Reproduce each record exactly. The pictures should be skipped.

Collected data:
▼
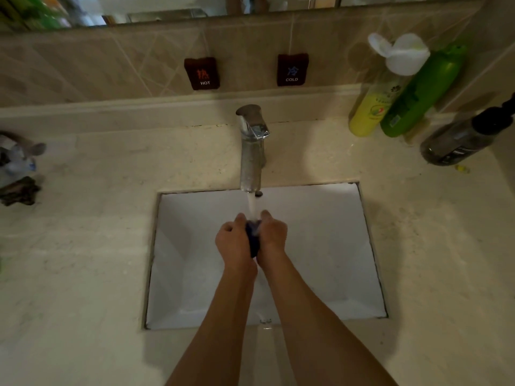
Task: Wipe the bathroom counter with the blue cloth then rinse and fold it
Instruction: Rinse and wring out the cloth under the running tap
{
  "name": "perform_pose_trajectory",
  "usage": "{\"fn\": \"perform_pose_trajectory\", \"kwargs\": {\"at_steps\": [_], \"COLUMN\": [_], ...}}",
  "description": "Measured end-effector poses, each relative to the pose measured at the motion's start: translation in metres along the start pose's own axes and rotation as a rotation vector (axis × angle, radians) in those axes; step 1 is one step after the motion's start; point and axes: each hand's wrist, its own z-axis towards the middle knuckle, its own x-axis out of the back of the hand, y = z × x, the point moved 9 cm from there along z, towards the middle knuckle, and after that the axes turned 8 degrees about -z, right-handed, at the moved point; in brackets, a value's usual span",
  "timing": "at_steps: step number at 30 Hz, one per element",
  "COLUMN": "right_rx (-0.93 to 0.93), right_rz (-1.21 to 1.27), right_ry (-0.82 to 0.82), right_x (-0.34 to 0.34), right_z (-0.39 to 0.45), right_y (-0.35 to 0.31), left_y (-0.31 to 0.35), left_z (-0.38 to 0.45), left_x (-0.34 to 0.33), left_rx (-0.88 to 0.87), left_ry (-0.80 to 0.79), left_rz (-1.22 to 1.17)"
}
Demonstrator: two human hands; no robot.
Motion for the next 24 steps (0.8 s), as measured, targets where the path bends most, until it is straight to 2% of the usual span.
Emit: {"fn": "perform_pose_trajectory", "kwargs": {"at_steps": [1,5,7,9,11,13,16,20,24], "right_rx": [-0.028,-0.291,-0.347,-0.343,-0.308,-0.227,-0.072,0.083,0.15], "right_rz": [0.031,0.264,0.288,0.333,0.336,0.266,0.212,0.198,0.151], "right_ry": [-0.006,-0.145,-0.227,-0.249,-0.198,-0.122,0.008,0.056,0.058], "right_x": [0.001,-0.011,-0.02,-0.025,-0.026,-0.023,-0.008,0.01,0.021], "right_z": [0.0,-0.01,-0.019,-0.022,-0.025,-0.02,-0.015,-0.013,-0.013], "right_y": [0.003,0.027,0.032,0.029,0.022,0.012,-0.002,-0.013,-0.017], "left_y": [0.003,0.02,0.026,0.034,0.047,0.05,0.023,-0.007,-0.015], "left_z": [-0.003,-0.005,-0.002,-0.001,-0.003,-0.003,0.007,0.01,0.001], "left_x": [0.001,0.005,0.009,0.018,0.028,0.036,0.04,0.016,-0.002], "left_rx": [-0.001,-0.112,-0.177,-0.28,-0.408,-0.448,-0.226,0.07,0.181], "left_ry": [0.0,-0.064,-0.084,-0.036,0.02,0.056,0.079,-0.022,-0.036], "left_rz": [-0.029,0.102,0.181,0.262,0.303,0.304,0.174,-0.007,-0.228]}}
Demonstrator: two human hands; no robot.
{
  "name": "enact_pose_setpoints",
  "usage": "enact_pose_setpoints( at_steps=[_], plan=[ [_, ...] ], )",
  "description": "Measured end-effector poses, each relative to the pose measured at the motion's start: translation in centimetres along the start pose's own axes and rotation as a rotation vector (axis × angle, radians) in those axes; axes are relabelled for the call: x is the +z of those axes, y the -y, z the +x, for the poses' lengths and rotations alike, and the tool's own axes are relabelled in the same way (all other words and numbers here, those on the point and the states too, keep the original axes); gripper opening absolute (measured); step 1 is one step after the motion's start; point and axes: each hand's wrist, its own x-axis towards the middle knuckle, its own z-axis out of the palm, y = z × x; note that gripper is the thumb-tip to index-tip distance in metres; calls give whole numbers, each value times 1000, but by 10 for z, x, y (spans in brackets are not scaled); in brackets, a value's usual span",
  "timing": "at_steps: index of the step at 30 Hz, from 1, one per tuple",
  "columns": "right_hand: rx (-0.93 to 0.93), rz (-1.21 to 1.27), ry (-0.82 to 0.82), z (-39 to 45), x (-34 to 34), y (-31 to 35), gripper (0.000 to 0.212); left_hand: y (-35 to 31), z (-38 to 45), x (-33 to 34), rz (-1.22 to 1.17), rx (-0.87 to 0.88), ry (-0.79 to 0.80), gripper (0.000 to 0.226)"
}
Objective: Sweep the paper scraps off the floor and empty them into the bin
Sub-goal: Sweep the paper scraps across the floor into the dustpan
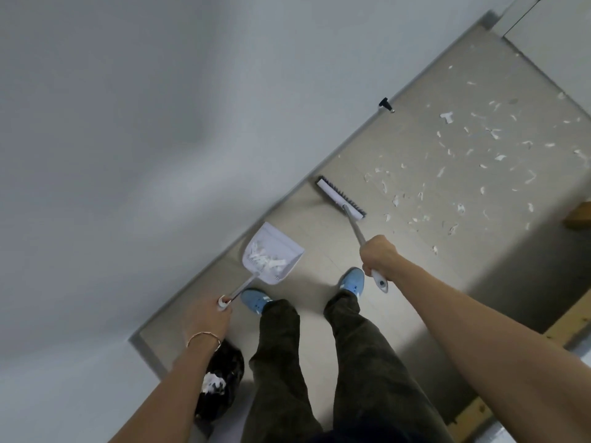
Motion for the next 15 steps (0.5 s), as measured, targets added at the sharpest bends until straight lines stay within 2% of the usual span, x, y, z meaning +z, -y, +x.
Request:
enact_pose_setpoints(
  at_steps=[1,3,5,7,9,13,15],
  plan=[
    [15,-20,-10,-4,1,4,18,6,3,1,-10,-13,-4,19],
    [24,-5,3,-8,9,14,28,20,8,3,15,-28,-1,23],
    [-47,-97,56,-12,25,22,23,33,13,5,36,-35,-9,25],
    [-70,-75,72,-14,44,26,2,37,16,3,30,-53,-31,21],
    [-83,-112,77,-16,66,28,22,35,17,1,34,-62,-42,20],
    [-153,-153,140,-32,101,31,13,39,22,2,15,-61,-26,18],
    [-179,-155,197,-39,111,32,16,48,26,6,4,-64,-5,20]
  ],
)
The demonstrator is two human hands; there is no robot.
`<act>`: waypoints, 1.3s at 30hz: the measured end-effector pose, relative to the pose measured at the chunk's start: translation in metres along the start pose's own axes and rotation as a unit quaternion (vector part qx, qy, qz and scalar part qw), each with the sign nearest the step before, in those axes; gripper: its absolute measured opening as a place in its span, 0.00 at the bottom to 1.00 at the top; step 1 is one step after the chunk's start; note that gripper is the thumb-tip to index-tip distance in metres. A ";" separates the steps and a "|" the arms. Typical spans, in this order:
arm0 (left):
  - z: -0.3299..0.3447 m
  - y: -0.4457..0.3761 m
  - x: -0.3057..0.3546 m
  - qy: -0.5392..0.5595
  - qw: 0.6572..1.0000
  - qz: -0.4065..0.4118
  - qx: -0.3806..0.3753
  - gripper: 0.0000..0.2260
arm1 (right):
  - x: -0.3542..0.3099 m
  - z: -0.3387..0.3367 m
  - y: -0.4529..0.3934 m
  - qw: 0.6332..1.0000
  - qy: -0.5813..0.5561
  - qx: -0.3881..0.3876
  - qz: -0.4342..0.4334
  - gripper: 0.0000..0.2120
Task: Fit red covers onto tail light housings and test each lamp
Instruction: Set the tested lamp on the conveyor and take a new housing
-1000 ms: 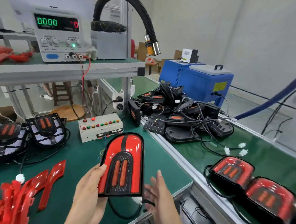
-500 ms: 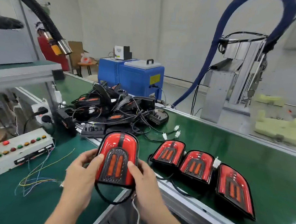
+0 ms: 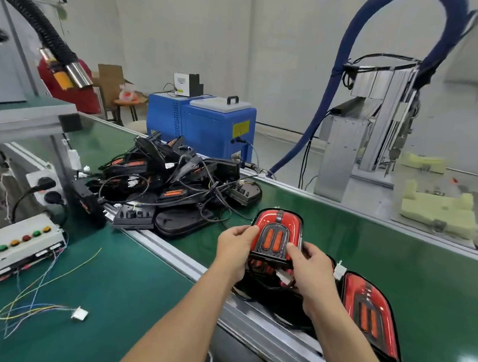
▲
_Solution for this problem_.
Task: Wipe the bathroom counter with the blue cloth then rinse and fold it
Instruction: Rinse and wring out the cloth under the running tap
{
  "name": "perform_pose_trajectory",
  "usage": "{\"fn\": \"perform_pose_trajectory\", \"kwargs\": {\"at_steps\": [_], \"COLUMN\": [_], ...}}",
  "description": "Measured end-effector poses, each relative to the pose measured at the motion's start: translation in metres along the start pose's own axes and rotation as a rotation vector (axis × angle, radians) in those axes; step 1 is one step after the motion's start; point and axes: each hand's wrist, its own z-axis towards the middle knuckle, its own x-axis out of the back of the hand, y = z × x, the point moved 9 cm from there along z, towards the middle knuckle, and after that the axes turned 8 degrees about -z, right-handed, at the moved point; in brackets, a value's usual span",
  "timing": "at_steps: step number at 30 Hz, one per element",
  "COLUMN": "right_rx (-0.93 to 0.93), right_rz (-1.21 to 1.27), right_ry (-0.82 to 0.82), right_x (-0.34 to 0.34), right_z (-0.39 to 0.45), right_y (-0.35 to 0.31), left_y (-0.31 to 0.35), left_z (-0.38 to 0.45), left_x (-0.34 to 0.33), left_rx (-0.88 to 0.87), left_ry (-0.80 to 0.79), left_rz (-1.22 to 1.17)"
}
Demonstrator: two human hands; no robot.
Motion for the next 24 steps (0.8 s), as measured, targets where the path bends most, until it is straight to 2% of the usual span.
Emit: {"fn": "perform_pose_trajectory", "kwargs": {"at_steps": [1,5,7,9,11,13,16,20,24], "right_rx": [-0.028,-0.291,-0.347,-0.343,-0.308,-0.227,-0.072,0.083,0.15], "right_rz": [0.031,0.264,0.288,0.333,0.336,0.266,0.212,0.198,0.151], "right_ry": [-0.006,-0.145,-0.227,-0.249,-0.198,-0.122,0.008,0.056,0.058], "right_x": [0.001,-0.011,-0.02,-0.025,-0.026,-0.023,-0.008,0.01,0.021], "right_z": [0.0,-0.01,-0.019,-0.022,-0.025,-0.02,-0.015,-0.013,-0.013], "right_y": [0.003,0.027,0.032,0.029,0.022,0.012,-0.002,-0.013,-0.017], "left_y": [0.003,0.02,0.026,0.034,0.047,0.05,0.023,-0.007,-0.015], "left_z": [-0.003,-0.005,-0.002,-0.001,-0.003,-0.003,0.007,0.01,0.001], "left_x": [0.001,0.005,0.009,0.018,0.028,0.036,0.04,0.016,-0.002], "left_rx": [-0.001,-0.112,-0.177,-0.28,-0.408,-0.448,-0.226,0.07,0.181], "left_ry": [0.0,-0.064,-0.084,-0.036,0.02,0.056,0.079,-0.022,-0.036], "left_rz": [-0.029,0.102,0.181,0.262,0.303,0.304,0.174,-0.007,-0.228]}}
Demonstrator: two human hands; no robot.
{
  "name": "enact_pose_setpoints",
  "usage": "enact_pose_setpoints( at_steps=[_], plan=[ [_, ...] ], )",
  "description": "Measured end-effector poses, each relative to the pose measured at the motion's start: translation in centimetres along the start pose's own axes and rotation as a rotation vector (axis × angle, radians) in those axes; axes are relabelled for the call: x is the +z of those axes, y the -y, z the +x, for the poses' lengths and rotations alike, and the tool's own axes are relabelled in the same way (all other words and numbers here, those on the point and the states too, keep the original axes); gripper opening absolute (measured); step 1 is one step after the motion's start; point and axes: each hand's wrist, its own x-axis towards the middle knuckle, its own z-axis out of the palm, y = z × x; note that gripper is the thumb-tip to index-tip distance in metres; calls give whole numbers, each value times 1000, but by 10 for z, x, y (spans in brackets are not scaled); in brackets, a value's usual span",
  "timing": "at_steps: index of the step at 30 Hz, from 1, one per tuple",
  "columns": "right_hand: rx (-0.93 to 0.93), rz (-1.21 to 1.27), ry (-0.82 to 0.82), z (-39 to 45), x (-34 to 34), y (-31 to 35), gripper (0.000 to 0.212); left_hand: y (-35 to 31), z (-38 to 45), x (-33 to 34), rz (-1.22 to 1.17), rx (-0.87 to 0.88), ry (-0.79 to 0.80), gripper (0.000 to 0.226)"
}
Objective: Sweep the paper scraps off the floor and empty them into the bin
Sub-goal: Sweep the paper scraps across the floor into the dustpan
Motion for the next 15 steps (0.5 s), as measured, targets added at the sharpest bends until straight lines stay within 2% of the usual span, x, y, z meaning +z, -y, +x.
Request:
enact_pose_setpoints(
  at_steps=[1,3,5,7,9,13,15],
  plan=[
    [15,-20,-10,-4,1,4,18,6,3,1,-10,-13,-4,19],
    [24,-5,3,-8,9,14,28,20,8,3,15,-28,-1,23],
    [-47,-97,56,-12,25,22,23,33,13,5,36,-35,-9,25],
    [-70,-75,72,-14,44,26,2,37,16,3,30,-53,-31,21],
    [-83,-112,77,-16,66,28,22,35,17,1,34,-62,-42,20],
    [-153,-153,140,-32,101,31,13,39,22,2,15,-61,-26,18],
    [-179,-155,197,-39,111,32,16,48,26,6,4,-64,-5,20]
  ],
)
The demonstrator is two human hands; there is no robot.
`<act>`: waypoints, 1.3s at 30hz: the measured end-effector pose, relative to the pose measured at the chunk's start: translation in metres along the start pose's own axes and rotation as a unit quaternion (vector part qx, qy, qz and scalar part qw), each with the sign nearest the step before, in those axes; gripper: its absolute measured opening as a place in its span, 0.00 at the bottom to 1.00 at the top; step 1 is one step after the chunk's start; note that gripper is the thumb-tip to index-tip distance in metres. A ";" separates the steps and a "|" the arms. Typical spans, in this order:
arm0 (left):
  - z: -0.3299..0.3447 m
  - y: -0.4457..0.3761 m
  - x: -0.3057..0.3546 m
  - qy: -0.5392..0.5595
  - qw: 0.6572..1.0000
  - qz: -0.4065..0.4118
  - qx: -0.3806..0.3753
  - gripper: 0.0000..0.2260
arm1 (right):
  - x: -0.3542..0.3099 m
  - z: -0.3387..0.3367 m
  - y: -0.4529..0.3934 m
  - qw: 0.6332..1.0000
  - qy: -0.5813..0.5561
  - qx: -0.3881..0.3876
  - qz: -0.4342..0.4334
  - gripper: 0.0000..0.2120
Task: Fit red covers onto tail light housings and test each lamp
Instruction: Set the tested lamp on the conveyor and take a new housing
-1000 ms: 
-500 ms: 
+0 ms: 

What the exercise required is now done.